* What you need to do
Please repeat the records beneath this task exactly as they appear, but skip the images.
*** Given records Section Begins ***
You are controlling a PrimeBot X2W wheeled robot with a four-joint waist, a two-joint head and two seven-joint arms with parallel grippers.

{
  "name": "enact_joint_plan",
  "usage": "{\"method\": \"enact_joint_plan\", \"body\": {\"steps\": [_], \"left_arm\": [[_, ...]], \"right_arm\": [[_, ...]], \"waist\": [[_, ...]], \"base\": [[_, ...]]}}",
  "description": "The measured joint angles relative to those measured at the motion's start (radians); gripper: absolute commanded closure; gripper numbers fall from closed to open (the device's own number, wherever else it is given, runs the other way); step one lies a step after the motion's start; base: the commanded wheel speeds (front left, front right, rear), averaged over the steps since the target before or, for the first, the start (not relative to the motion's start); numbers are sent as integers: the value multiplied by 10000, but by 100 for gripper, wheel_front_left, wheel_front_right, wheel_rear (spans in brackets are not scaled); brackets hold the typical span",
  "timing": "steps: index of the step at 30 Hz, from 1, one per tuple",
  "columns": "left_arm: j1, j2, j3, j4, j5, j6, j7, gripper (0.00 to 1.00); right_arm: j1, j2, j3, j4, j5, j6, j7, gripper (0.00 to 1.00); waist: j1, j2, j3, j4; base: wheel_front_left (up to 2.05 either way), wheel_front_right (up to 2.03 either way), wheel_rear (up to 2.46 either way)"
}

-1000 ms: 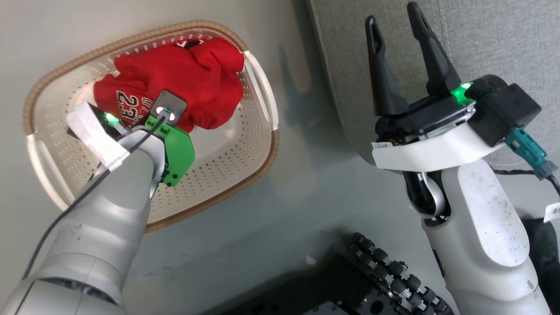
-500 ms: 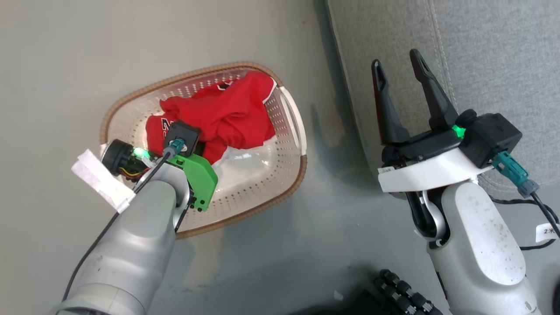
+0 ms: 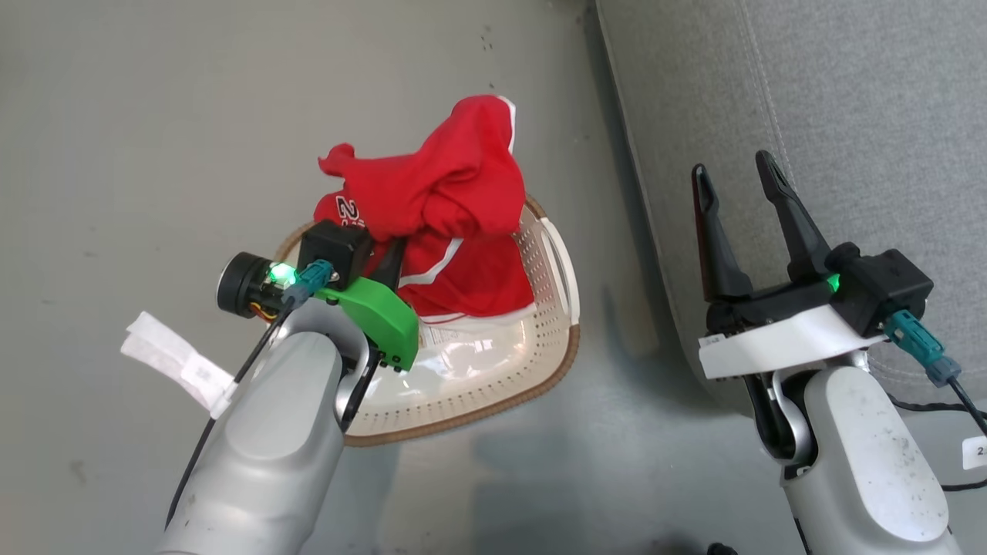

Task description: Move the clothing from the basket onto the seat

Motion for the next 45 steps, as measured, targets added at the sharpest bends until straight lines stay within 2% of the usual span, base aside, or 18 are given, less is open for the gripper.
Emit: {"method": "enact_joint_plan", "body": {"steps": [15,25,35,45], "left_arm": [[1506,6,1469,-4673,-531,-10,-15,100],[2978,-2,1662,-7170,-769,132,-17,100],[4596,-4,1565,-8180,-307,347,-17,100],[5512,-4,1432,-8316,-257,470,-17,100]], "right_arm": [[1010,-267,-63,125,-107,0,0,0],[1724,-284,8,-128,-161,0,384,0],[2525,-205,330,-449,-182,0,769,0],[3147,-63,483,-642,-88,0,1014,0]], "waist": [[0,0,-1644,742],[0,0,-2758,1019],[0,0,-3753,1024],[-1,0,-4481,938]], "base": [[0,0,0],[0,0,0],[0,0,0],[0,0,0]]}}
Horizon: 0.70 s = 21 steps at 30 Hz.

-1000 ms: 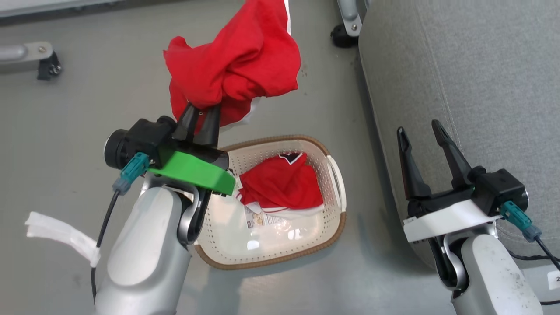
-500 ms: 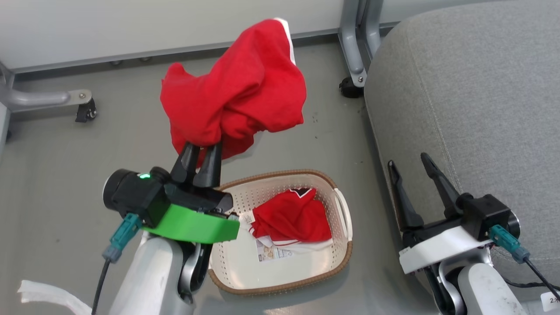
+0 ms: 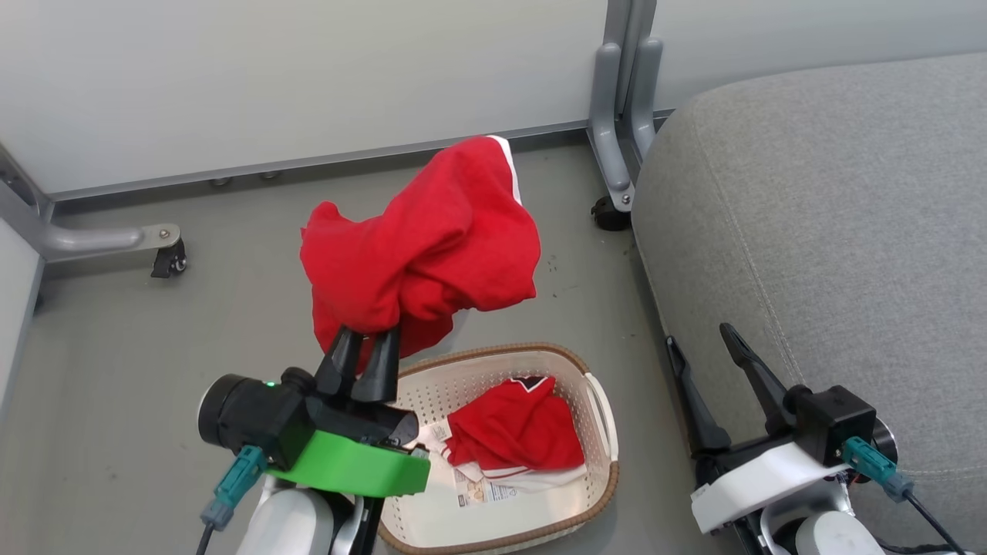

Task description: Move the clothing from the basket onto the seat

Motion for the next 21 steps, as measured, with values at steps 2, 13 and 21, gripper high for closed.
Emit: {"method": "enact_joint_plan", "body": {"steps": [2,13,21], "left_arm": [[55,2,-4,-42,0,46,0,100],[108,0,-12,-136,13,44,0,100],[91,0,-8,-236,25,-12,0,100]], "right_arm": [[104,17,4,-27,0,0,27,0],[131,67,98,-69,0,0,100,0],[105,-88,451,-104,84,0,96,0]], "waist": [[0,0,-71,-7],[0,0,-143,3],[0,0,-84,12]], "base": [[0,0,0],[0,0,0],[0,0,0]]}}
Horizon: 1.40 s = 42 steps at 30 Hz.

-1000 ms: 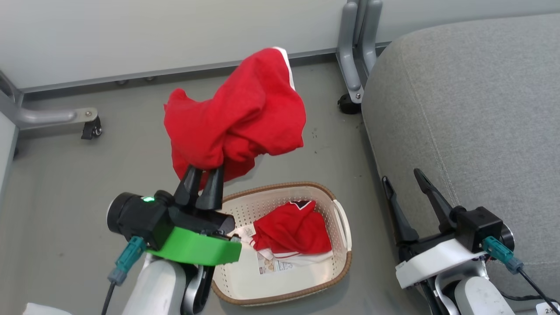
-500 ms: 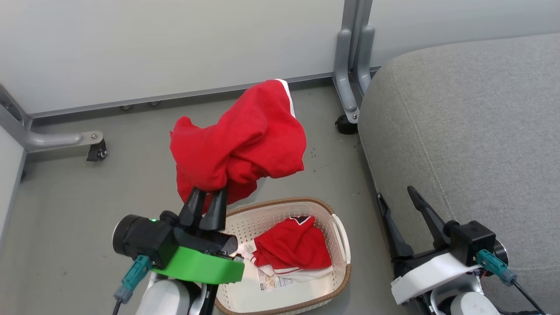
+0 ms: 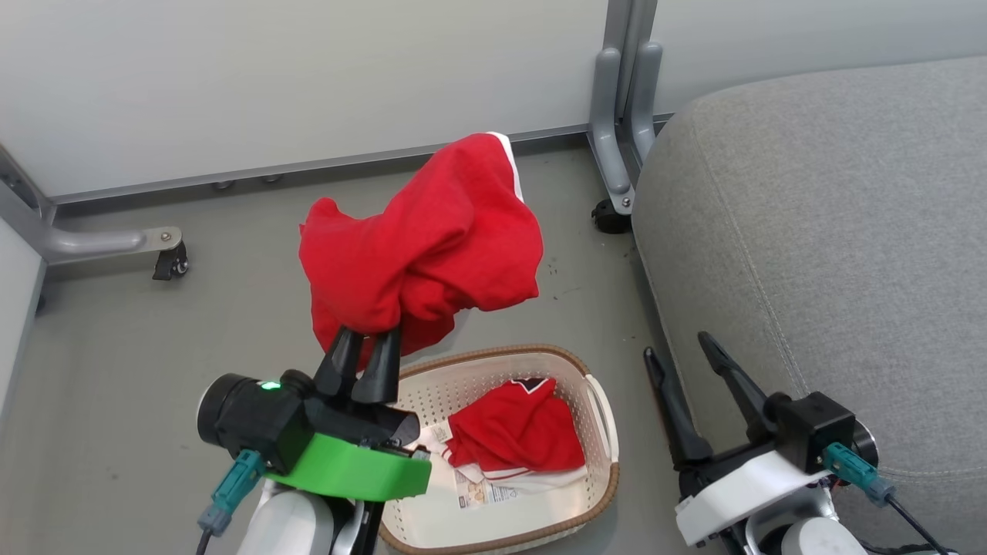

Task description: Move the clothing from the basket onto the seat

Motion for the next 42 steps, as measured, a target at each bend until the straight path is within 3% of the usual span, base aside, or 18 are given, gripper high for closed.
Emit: {"method": "enact_joint_plan", "body": {"steps": [8,18,33,34,36,42], "left_arm": [[-166,2,-84,-291,2,-29,0,100],[-386,0,-288,-364,4,-33,0,100],[-523,2,-606,-245,-81,-71,0,100],[-527,0,-625,-240,-88,-71,0,100],[-540,0,-640,-221,-100,-71,0,100],[-561,0,-656,-136,-132,-69,0,100]], "right_arm": [[-1146,-677,2121,107,1313,0,21,0],[-3751,-1147,5273,803,3083,0,-309,0],[-6146,-769,7187,2468,4332,0,-1034,0],[-6234,-757,7262,2527,4401,0,-1053,5],[-6361,-744,7354,2615,4495,0,-1057,100],[-6578,-761,7568,2742,4665,0,-1091,100]], "waist": [[0,0,228,137],[0,0,572,295],[0,0,679,419],[1,0,676,427],[0,0,670,439],[0,0,642,455]], "base": [[0,0,0],[0,0,0],[0,0,0],[0,0,0],[0,0,0],[0,0,0]]}}
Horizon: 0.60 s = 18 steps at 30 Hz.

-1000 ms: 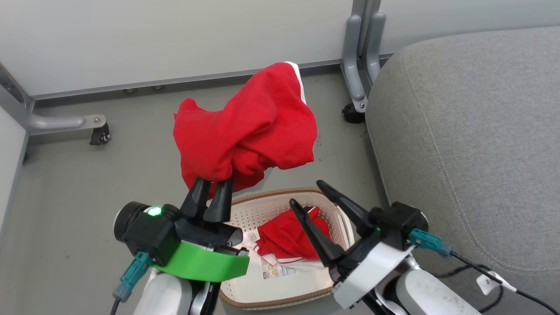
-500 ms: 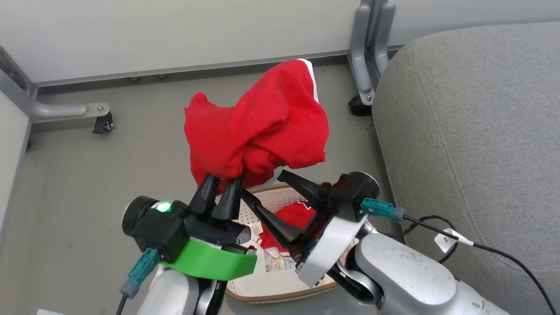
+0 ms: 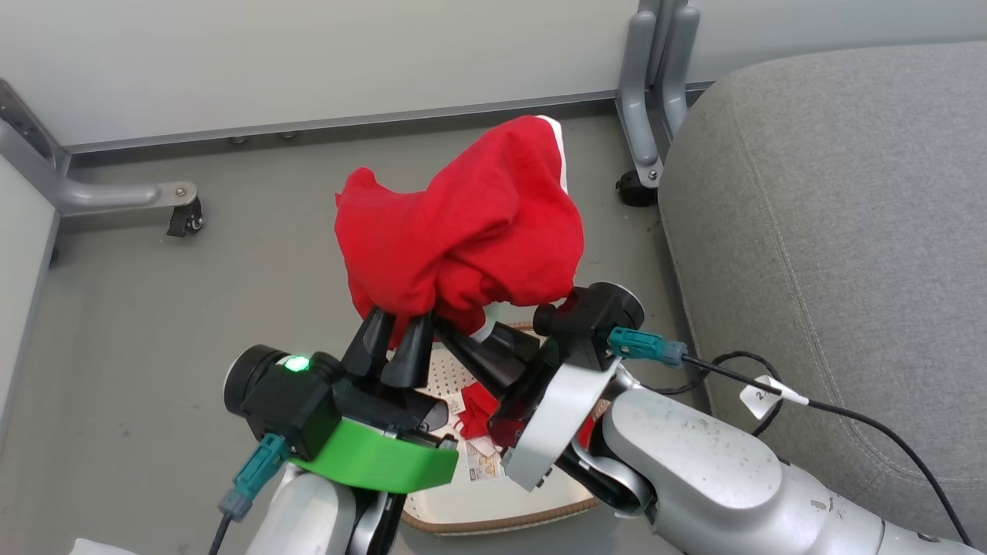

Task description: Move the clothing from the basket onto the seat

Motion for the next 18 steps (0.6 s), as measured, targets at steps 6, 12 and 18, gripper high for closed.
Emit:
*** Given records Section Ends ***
* Output below
You are controlling a PrimeBot X2W wheeled robot with a four-joint waist, a two-joint head and two seven-joint arms with parallel grippers.

{
  "name": "enact_joint_plan",
  "usage": "{\"method\": \"enact_joint_plan\", \"body\": {\"steps\": [_], \"left_arm\": [[_, ...]], \"right_arm\": [[_, ...]], \"waist\": [[_, ...]], \"base\": [[_, ...]]}}",
  "description": "The measured joint angles relative to those measured at the motion's start (radians); gripper: absolute commanded closure; gripper numbers fall from closed to open (the device's own number, wherever else it is given, runs the other way); step one lies a step after the motion's start; base: the commanded wheel speeds (front left, front right, rear), averaged over the steps since the target before or, for the first, the start (not relative to the motion's start); numbers are sent as integers: the value multiplied by 10000, but by 100 for gripper, wheel_front_left, wheel_front_right, wheel_rear (spans in brackets are not scaled); brackets hold the typical span",
  "timing": "steps: index of the step at 30 Hz, from 1, one per tuple",
  "columns": "left_arm: j1, j2, j3, j4, j5, j6, j7, gripper (0.00 to 1.00); right_arm: j1, j2, j3, j4, j5, j6, j7, gripper (0.00 to 1.00); waist: j1, j2, j3, j4; base: wheel_front_left (up to 2.05 either way), wheel_front_right (up to 2.03 either way), wheel_rear (up to 2.46 either way)"
}

-1000 ms: 
-500 ms: 
+0 ms: 

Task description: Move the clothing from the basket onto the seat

Motion for the next 45 steps, as measured, targets added at the sharpest bends until straight lines stay within 2% of the usual span, base aside, or 18 are given, less is open for the gripper.
Emit: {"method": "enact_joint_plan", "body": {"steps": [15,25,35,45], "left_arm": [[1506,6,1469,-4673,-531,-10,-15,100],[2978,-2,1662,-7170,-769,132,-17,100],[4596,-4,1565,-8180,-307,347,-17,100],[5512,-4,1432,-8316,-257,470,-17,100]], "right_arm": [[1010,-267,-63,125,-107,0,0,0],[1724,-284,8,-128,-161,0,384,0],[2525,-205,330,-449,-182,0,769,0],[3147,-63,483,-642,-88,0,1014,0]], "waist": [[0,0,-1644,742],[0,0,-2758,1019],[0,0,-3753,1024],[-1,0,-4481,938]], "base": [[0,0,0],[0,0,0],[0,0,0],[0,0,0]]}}
Horizon: 0.70 s = 21 steps at 30 Hz.

-1000 ms: 
-500 ms: 
+0 ms: 

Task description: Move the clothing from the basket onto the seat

Motion for the next 21 steps, as measured, with values at steps 2, 13 and 21, gripper high for closed.
Emit: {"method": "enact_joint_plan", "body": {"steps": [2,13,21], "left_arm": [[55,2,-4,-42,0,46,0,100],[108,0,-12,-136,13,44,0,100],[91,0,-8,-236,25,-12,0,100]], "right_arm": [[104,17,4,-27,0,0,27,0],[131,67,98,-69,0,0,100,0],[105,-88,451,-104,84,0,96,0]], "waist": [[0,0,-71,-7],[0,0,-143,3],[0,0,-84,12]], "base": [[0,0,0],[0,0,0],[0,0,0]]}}
Horizon: 1.40 s = 42 steps at 30 Hz.

-1000 ms: 
-500 ms: 
+0 ms: 

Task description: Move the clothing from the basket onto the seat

Motion for the next 42 steps, as measured, a target at each bend until the straight path is within 3% of the usual span, base aside, or 18 are given, gripper high for closed.
Emit: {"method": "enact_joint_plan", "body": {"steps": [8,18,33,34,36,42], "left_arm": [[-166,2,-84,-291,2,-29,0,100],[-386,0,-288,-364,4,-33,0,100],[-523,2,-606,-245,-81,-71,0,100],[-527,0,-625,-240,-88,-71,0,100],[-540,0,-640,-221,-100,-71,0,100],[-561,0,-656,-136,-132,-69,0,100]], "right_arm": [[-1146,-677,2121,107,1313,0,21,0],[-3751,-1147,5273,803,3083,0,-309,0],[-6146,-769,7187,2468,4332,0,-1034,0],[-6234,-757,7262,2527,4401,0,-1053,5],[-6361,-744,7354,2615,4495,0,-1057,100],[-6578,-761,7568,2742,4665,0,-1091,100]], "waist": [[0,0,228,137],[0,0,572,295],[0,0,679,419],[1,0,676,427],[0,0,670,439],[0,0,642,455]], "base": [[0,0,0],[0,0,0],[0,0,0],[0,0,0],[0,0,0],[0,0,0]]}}
Horizon: 0.60 s = 18 steps at 30 Hz.

-1000 ms: 
-500 ms: 
+0 ms: 

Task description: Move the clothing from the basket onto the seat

Motion for the next 18 steps (0.6 s), as measured, targets at steps 6, 12 and 18, gripper high for closed.
Emit:

Nothing else is left to add to this answer.